WORK TO COMPLETE: Each entry is to be repeated word for word, and the images are to be dropped.

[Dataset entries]
##############################
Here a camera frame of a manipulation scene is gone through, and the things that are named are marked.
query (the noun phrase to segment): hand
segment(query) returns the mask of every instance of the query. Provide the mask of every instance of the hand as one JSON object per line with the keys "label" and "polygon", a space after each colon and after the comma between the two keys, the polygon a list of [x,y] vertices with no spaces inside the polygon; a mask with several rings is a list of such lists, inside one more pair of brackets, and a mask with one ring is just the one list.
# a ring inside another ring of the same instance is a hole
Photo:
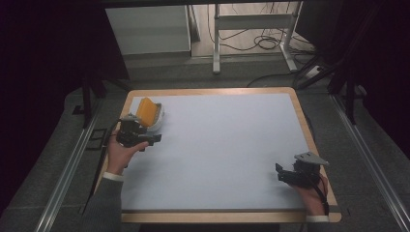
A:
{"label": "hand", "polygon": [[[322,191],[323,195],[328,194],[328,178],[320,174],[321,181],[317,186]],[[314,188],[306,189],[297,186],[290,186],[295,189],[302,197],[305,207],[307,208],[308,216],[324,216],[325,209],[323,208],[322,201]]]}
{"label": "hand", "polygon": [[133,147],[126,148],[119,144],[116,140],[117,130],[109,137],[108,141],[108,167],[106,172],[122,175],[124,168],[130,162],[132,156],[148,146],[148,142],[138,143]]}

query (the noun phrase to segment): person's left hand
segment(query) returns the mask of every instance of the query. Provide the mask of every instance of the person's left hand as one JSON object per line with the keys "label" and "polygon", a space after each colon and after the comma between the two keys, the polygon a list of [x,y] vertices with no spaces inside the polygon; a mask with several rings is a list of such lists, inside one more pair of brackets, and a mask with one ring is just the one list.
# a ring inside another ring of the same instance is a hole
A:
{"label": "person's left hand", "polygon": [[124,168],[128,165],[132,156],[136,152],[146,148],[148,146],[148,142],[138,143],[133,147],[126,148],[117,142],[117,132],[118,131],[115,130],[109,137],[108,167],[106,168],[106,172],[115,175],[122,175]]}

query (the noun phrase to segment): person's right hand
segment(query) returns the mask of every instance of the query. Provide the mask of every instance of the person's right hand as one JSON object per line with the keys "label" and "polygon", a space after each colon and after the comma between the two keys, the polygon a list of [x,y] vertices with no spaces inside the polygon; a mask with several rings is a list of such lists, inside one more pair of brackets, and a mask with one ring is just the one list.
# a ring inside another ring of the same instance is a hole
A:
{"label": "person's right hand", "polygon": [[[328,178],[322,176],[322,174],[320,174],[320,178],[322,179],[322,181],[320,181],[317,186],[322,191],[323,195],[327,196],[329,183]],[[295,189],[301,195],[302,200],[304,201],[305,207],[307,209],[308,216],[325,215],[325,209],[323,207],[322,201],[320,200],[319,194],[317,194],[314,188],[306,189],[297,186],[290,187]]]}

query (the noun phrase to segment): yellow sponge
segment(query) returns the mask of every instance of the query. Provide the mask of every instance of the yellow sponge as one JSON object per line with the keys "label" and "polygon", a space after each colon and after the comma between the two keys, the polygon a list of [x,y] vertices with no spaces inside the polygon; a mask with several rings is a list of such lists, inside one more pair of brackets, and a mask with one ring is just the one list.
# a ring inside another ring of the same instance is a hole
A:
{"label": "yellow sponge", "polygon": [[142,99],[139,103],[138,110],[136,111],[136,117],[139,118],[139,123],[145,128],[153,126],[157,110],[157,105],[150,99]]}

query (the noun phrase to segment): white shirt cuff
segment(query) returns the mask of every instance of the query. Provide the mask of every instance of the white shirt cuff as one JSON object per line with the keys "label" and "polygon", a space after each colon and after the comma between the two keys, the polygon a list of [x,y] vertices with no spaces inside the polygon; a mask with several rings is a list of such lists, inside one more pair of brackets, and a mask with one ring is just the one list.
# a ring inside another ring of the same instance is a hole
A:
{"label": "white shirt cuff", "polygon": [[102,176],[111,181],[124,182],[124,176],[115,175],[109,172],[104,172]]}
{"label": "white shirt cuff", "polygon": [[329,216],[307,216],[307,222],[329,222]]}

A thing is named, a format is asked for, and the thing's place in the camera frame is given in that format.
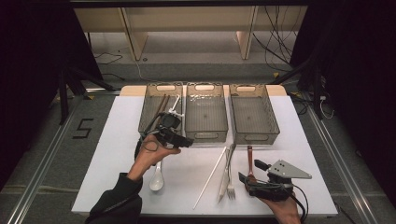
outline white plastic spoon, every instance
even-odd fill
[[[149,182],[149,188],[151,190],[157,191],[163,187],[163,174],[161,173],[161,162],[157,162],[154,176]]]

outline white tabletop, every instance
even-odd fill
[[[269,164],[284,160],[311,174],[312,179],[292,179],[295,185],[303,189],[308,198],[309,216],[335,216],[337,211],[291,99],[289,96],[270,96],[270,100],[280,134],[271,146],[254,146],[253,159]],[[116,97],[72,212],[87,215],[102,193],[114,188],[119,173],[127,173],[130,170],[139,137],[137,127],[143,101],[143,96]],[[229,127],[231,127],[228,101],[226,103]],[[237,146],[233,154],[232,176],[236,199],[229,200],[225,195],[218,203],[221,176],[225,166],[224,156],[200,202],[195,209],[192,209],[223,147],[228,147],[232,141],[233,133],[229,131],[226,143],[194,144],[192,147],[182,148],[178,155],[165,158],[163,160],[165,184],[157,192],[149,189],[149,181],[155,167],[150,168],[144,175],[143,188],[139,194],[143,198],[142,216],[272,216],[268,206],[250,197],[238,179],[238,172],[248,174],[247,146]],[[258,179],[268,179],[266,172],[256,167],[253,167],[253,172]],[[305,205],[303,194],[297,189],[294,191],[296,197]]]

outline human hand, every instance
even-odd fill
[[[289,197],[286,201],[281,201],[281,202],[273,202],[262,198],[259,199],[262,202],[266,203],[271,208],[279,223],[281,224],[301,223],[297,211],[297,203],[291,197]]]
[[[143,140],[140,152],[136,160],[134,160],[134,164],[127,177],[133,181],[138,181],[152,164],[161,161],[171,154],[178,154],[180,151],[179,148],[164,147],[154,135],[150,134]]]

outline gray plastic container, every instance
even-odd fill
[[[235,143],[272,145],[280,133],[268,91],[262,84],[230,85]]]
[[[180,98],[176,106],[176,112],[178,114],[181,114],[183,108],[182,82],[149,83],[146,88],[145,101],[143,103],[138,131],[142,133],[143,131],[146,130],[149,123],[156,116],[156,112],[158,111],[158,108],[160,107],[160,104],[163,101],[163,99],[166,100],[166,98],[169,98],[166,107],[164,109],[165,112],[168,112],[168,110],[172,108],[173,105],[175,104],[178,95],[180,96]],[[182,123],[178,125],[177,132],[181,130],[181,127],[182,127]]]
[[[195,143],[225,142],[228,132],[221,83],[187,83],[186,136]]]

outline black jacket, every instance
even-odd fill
##############################
SOLUTION:
Here a camera frame of a manipulation scene is gone through, and the things that are named are marked.
query (the noun phrase to segment): hand
segment(query) returns the mask of every instance of the query. Provide the mask of every instance of the hand as one JSON object per line with the keys "label" and "polygon", a space after each colon and after the comma between the two keys, the polygon a list of [x,y] vertices with no spaces inside the polygon; a mask with several rings is a list of such lists, inside one more pair of brackets, and a mask with one ring is just the one list.
# a ring inside another ring of the same instance is a hole
Photo:
A:
{"label": "hand", "polygon": [[[322,191],[323,195],[328,194],[328,178],[320,174],[321,181],[317,186]],[[314,188],[306,189],[297,186],[290,186],[295,189],[302,197],[305,207],[307,208],[308,216],[324,216],[325,209],[323,208],[322,201]]]}
{"label": "hand", "polygon": [[133,147],[126,148],[119,144],[116,140],[117,130],[109,137],[108,141],[108,167],[106,172],[122,175],[124,168],[130,162],[132,156],[148,146],[148,142],[138,143]]}

query (the noun phrase to segment): person's left hand
segment(query) returns the mask of every instance of the query. Provide the mask of every instance of the person's left hand as one JSON object per line with the keys "label" and "polygon", a space after each colon and after the comma between the two keys, the polygon a list of [x,y] vertices with no spaces inside the polygon; a mask with several rings is a list of such lists, inside one more pair of brackets, and a mask with one ring is just the one list.
# a ring inside another ring of the same instance is a hole
A:
{"label": "person's left hand", "polygon": [[124,168],[128,165],[132,156],[136,152],[146,148],[148,146],[148,142],[138,143],[133,147],[126,148],[117,142],[117,132],[118,131],[115,130],[109,137],[108,167],[106,168],[106,172],[115,175],[122,175]]}

query (the noun phrase to segment): person's right hand
segment(query) returns the mask of every instance of the query. Provide the mask of every instance of the person's right hand as one JSON object per line with the keys "label" and "polygon", a space after each colon and after the comma between the two keys, the polygon a list of [x,y] vertices with no spaces inside the polygon; a mask with several rings is a list of such lists, inside one more pair of brackets, and a mask with one ring is just the one list.
# a ring inside another ring of the same instance is a hole
A:
{"label": "person's right hand", "polygon": [[[328,178],[322,176],[322,174],[320,174],[320,178],[322,179],[322,181],[320,181],[317,186],[322,191],[323,195],[327,196],[329,183]],[[295,189],[301,195],[302,200],[304,201],[305,207],[307,209],[308,216],[325,215],[325,209],[323,207],[322,201],[320,200],[319,194],[317,194],[314,188],[306,189],[297,186],[290,187]]]}

query (the noun phrase to segment): yellow sponge
segment(query) returns the mask of every instance of the query. Provide the mask of every instance of the yellow sponge as one JSON object per line with the keys "label" and "polygon", a space after each colon and after the comma between the two keys, the polygon a list of [x,y] vertices with no spaces inside the polygon; a mask with several rings is a list of such lists, inside one more pair of brackets, and a mask with one ring is just the one list.
# a ring inside another ring of the same instance is a hole
A:
{"label": "yellow sponge", "polygon": [[142,99],[139,103],[138,110],[136,111],[136,117],[139,118],[139,123],[145,128],[153,126],[157,110],[157,105],[150,99]]}

query (the noun phrase to segment): white shirt cuff
segment(query) returns the mask of every instance of the query. Provide the mask of every instance of the white shirt cuff as one JSON object per line with the keys "label" and "polygon", a space after each colon and after the comma between the two keys, the polygon a list of [x,y] vertices with no spaces inside the polygon; a mask with several rings is a list of such lists, inside one more pair of brackets, and a mask with one ring is just the one list.
# a ring inside another ring of the same instance is a hole
A:
{"label": "white shirt cuff", "polygon": [[102,176],[111,181],[124,182],[124,176],[115,175],[109,172],[104,172]]}
{"label": "white shirt cuff", "polygon": [[329,216],[307,216],[307,222],[329,222]]}

A thing is named, a format is asked for, and the thing's place in the camera frame is given in that format.
outline white plastic spoon, every instance
even-odd fill
[[[149,182],[149,188],[151,190],[157,191],[163,187],[163,174],[161,173],[161,162],[157,162],[154,176]]]

outline white tabletop, every instance
even-odd fill
[[[269,164],[284,160],[311,174],[312,179],[292,179],[295,185],[303,189],[308,198],[309,216],[335,216],[337,211],[291,99],[289,96],[270,96],[270,100],[280,134],[271,146],[254,146],[253,159]],[[116,97],[72,212],[87,215],[102,193],[114,188],[119,173],[127,173],[130,170],[139,137],[137,127],[143,101],[143,96]],[[229,127],[231,127],[228,101],[226,103]],[[237,146],[233,154],[232,176],[236,199],[229,200],[225,195],[218,203],[221,176],[225,166],[224,156],[200,202],[195,209],[192,209],[223,147],[228,147],[232,141],[233,133],[229,131],[226,143],[194,144],[192,147],[182,148],[178,155],[165,158],[163,160],[165,184],[157,192],[149,189],[149,181],[155,167],[150,168],[144,175],[143,188],[139,194],[143,198],[142,216],[272,216],[268,206],[250,197],[238,179],[238,172],[248,174],[247,146]],[[258,179],[268,179],[266,172],[256,167],[253,167],[253,172]],[[305,205],[303,194],[297,189],[294,191],[296,197]]]

outline human hand, every instance
even-odd fill
[[[289,197],[286,201],[281,201],[281,202],[273,202],[262,198],[259,199],[262,202],[266,203],[271,208],[279,223],[281,224],[301,223],[297,211],[297,203],[291,197]]]
[[[143,140],[140,152],[136,160],[134,160],[134,164],[127,177],[133,181],[138,181],[152,164],[161,161],[171,154],[178,154],[180,151],[179,148],[164,147],[154,135],[150,134]]]

outline gray plastic container, every instance
even-odd fill
[[[235,143],[272,145],[280,133],[268,91],[262,84],[230,85]]]
[[[180,98],[176,106],[176,112],[178,114],[181,114],[183,108],[182,82],[149,83],[146,88],[145,101],[143,103],[138,131],[142,133],[143,131],[146,130],[149,123],[156,116],[156,112],[158,111],[158,108],[160,107],[160,104],[163,101],[163,99],[166,100],[166,98],[169,98],[166,107],[164,109],[165,112],[168,112],[168,110],[172,108],[173,105],[175,104],[178,95],[180,96]],[[182,123],[178,125],[177,132],[181,130],[181,127],[182,127]]]
[[[195,143],[225,142],[228,132],[221,83],[187,83],[186,136]]]

outline black jacket, every instance
even-odd fill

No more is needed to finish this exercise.